● **Assignment**:
Once you find the line containing "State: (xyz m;" in the data below, copy it and each following line exactly, up to and including the line containing "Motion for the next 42", and nothing else.

____ Data supplied

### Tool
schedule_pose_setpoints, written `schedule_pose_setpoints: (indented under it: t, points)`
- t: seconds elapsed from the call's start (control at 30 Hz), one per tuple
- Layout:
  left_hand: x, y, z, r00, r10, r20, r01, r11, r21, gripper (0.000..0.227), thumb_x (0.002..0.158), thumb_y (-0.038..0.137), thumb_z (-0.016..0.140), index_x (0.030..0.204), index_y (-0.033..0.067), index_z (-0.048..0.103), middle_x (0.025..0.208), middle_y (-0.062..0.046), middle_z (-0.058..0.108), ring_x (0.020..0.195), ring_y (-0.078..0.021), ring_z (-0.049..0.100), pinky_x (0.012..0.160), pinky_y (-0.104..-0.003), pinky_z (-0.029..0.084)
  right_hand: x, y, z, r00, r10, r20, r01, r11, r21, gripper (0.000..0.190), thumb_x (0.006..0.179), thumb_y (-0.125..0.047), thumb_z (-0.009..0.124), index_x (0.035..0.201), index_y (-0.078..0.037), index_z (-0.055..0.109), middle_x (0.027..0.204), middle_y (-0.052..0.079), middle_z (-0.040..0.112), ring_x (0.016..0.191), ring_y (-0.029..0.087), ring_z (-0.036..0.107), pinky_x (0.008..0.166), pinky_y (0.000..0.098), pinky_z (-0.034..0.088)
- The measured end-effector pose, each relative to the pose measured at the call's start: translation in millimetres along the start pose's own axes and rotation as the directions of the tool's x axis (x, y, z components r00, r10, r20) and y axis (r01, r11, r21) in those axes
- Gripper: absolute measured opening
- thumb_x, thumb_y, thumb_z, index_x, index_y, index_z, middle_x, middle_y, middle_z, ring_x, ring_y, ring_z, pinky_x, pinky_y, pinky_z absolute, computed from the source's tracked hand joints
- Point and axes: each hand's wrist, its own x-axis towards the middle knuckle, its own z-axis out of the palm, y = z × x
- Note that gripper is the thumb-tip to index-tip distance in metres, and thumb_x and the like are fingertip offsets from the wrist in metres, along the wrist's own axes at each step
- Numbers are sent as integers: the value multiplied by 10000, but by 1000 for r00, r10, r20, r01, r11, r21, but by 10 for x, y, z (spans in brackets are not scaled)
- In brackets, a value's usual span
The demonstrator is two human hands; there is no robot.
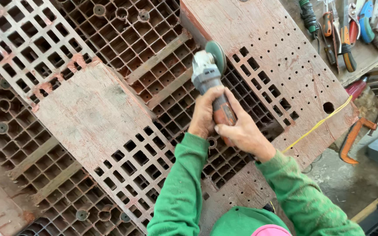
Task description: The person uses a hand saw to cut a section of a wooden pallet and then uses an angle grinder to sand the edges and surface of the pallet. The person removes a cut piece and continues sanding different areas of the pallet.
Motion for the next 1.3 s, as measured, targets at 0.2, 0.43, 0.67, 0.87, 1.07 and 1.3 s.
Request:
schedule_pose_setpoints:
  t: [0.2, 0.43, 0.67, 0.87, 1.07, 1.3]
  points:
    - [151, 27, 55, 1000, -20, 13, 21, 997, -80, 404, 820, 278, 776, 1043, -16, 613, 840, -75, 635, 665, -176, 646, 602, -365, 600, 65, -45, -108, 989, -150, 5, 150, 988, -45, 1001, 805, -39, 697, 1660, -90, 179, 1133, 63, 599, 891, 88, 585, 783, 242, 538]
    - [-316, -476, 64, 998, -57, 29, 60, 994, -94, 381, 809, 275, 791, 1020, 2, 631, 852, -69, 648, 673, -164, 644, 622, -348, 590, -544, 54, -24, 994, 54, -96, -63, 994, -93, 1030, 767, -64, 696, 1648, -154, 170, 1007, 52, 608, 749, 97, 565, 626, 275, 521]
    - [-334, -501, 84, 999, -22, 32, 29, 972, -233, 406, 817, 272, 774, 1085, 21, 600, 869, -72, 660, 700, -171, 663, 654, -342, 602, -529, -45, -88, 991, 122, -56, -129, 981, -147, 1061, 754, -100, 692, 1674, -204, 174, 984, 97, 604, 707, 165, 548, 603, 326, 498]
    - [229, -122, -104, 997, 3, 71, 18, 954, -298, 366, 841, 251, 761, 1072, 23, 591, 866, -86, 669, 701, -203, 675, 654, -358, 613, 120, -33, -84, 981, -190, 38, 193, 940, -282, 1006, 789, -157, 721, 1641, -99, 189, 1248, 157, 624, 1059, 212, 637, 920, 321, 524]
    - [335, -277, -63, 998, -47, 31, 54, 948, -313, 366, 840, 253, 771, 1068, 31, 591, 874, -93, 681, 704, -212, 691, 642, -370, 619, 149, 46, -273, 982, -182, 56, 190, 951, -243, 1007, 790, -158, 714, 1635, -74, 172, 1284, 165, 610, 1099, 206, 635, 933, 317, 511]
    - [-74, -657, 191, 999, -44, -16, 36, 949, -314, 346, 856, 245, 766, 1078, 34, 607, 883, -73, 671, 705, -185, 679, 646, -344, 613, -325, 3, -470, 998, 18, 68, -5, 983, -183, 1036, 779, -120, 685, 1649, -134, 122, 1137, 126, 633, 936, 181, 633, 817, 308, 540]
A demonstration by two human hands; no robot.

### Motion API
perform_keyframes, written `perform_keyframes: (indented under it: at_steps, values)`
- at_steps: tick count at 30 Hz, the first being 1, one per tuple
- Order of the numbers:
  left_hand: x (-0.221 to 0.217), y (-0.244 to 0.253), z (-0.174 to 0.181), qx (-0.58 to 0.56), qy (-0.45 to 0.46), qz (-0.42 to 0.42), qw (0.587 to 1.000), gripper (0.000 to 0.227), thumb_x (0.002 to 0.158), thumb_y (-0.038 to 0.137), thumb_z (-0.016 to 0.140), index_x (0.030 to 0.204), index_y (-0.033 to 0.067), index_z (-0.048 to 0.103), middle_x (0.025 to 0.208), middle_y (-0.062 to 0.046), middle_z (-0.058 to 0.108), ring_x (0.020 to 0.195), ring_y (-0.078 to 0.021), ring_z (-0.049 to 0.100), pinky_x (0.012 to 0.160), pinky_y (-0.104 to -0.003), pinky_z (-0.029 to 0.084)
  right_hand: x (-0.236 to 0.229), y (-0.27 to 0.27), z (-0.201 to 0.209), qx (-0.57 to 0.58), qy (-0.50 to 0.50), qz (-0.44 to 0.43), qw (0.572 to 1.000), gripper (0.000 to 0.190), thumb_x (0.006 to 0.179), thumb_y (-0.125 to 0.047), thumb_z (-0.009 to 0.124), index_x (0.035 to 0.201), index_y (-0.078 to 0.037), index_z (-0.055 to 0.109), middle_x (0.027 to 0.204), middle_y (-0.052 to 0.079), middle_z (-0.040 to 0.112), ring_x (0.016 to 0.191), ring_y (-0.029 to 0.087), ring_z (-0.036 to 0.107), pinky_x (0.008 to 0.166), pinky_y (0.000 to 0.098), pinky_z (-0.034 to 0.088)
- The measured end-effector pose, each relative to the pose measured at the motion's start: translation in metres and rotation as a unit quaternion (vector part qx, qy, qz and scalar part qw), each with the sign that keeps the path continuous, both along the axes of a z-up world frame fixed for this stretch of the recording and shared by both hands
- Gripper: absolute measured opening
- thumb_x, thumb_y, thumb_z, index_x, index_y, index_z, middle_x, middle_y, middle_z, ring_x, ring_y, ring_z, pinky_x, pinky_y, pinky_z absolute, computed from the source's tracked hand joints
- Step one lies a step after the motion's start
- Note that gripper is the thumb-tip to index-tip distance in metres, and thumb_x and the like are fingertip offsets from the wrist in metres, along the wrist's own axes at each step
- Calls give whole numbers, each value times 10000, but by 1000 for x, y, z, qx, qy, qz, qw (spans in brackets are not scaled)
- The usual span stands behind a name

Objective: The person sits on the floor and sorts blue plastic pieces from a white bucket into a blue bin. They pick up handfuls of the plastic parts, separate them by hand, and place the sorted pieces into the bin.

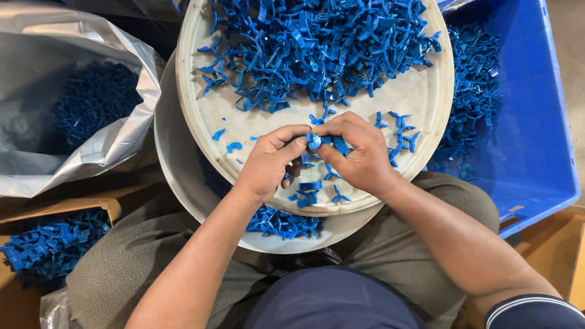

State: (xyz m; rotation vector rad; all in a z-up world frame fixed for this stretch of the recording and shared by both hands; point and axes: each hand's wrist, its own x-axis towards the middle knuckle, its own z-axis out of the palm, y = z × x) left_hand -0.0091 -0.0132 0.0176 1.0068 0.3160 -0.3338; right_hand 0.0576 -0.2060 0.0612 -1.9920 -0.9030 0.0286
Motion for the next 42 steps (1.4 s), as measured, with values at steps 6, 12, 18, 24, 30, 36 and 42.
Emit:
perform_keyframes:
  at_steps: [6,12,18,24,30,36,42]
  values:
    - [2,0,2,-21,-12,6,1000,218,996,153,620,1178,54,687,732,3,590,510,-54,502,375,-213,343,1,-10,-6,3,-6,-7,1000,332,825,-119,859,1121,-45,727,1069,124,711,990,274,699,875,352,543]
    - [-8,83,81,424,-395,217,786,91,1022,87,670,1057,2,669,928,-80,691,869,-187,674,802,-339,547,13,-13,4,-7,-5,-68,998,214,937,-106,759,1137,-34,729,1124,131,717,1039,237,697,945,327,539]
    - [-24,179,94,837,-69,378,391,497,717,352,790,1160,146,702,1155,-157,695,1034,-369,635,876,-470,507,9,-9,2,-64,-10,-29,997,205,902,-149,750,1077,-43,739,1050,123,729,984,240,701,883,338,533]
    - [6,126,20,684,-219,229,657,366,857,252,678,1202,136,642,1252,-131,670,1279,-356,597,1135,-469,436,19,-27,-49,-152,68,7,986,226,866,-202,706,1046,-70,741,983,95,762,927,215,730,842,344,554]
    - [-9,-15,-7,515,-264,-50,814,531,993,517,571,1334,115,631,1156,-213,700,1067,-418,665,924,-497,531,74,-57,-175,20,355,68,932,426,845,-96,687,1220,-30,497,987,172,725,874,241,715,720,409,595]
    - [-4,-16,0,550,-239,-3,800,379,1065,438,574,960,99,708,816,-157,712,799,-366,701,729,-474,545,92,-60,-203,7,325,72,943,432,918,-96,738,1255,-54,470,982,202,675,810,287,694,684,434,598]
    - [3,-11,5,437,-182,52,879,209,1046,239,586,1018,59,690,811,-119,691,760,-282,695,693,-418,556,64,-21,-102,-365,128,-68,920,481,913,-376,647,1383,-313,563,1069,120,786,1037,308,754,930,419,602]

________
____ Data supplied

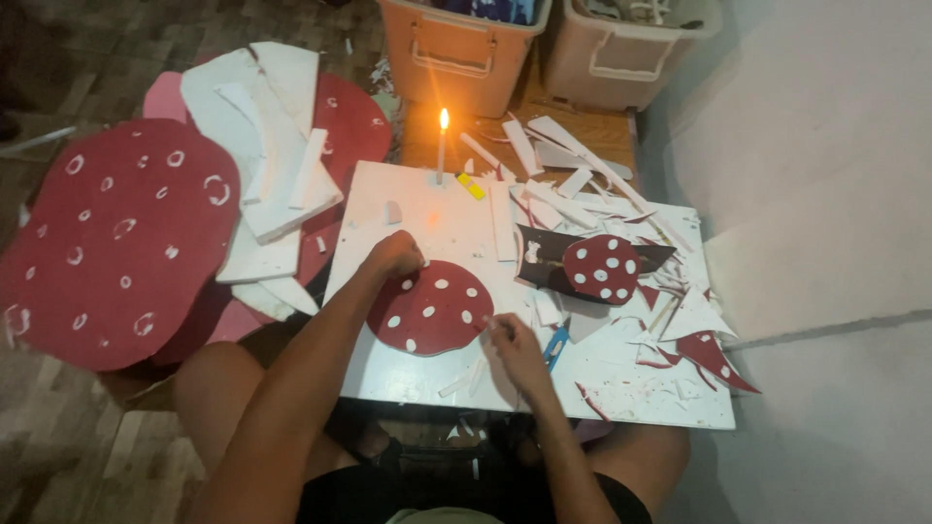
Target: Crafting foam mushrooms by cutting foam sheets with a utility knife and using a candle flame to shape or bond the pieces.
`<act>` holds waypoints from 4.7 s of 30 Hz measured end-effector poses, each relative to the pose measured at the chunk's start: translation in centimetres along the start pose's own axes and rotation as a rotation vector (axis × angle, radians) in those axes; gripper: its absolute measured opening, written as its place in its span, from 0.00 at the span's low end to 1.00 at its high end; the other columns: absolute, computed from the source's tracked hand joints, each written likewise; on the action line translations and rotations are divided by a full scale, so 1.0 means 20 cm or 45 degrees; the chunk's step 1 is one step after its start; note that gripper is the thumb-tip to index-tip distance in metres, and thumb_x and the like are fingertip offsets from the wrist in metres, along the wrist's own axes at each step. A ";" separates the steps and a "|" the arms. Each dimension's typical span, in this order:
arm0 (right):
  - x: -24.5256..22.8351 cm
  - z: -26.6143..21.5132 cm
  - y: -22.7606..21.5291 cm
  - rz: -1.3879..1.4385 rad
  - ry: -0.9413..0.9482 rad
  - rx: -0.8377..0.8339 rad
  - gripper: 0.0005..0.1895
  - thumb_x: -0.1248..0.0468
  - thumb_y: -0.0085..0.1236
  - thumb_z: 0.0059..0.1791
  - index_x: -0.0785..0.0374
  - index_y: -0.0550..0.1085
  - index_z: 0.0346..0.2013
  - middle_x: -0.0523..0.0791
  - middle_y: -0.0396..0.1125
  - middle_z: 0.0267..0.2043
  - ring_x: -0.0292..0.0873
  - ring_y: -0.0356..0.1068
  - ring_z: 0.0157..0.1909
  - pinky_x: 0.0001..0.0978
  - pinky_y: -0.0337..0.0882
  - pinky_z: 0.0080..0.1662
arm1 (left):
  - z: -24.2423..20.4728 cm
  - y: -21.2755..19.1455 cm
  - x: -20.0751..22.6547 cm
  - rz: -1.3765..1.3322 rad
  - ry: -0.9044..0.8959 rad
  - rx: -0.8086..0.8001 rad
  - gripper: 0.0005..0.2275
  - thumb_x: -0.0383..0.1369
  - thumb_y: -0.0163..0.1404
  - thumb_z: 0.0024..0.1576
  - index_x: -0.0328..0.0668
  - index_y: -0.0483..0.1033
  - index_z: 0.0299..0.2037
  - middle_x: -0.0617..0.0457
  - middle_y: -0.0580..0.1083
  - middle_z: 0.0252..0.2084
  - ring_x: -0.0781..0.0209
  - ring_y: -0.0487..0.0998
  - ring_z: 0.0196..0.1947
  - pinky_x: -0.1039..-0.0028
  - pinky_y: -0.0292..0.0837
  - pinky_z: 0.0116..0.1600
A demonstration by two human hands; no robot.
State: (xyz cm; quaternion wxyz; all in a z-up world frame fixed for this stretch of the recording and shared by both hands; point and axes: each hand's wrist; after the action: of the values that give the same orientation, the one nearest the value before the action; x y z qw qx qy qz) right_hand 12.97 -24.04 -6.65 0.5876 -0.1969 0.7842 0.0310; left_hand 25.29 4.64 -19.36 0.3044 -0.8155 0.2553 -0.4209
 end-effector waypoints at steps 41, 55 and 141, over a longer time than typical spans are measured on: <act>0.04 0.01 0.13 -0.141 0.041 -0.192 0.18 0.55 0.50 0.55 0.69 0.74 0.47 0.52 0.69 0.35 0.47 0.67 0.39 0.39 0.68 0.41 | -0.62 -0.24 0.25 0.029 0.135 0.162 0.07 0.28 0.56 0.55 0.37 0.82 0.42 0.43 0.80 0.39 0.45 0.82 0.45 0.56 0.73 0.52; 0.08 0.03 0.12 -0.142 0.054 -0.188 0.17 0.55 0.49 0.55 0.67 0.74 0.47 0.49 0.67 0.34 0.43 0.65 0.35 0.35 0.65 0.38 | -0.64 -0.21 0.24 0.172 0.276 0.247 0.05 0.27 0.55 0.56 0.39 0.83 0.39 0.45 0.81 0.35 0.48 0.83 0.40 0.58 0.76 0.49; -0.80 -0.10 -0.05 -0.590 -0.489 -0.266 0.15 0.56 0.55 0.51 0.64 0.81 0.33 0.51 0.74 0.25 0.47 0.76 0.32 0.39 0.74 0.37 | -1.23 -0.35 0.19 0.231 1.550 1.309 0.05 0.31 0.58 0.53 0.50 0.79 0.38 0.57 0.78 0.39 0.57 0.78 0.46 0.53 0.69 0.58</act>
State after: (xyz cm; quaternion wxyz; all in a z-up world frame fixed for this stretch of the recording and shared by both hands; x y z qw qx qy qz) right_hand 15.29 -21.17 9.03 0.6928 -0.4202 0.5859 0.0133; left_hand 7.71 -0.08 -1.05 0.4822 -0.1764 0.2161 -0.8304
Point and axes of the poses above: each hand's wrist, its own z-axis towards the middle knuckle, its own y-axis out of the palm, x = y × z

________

● **Exercise solution**:
State: (xyz m; rotation vector rad; all in a z-up world frame fixed for this stretch of the recording and shared by both hands; point and axes: each hand's wrist, its own x-axis towards the middle knuckle, its own z-axis out of the palm, y = z × x) left_hand -0.0091 -0.0132 0.0176 1.0068 0.3160 -0.3338; right_hand 0.0576 -0.2060 0.0612 -1.9920 -0.9030 0.0286
Motion for the next 42 steps (1.4 s), as measured, with values at steps 6, 12, 18, 24, 30, 36 and 42.

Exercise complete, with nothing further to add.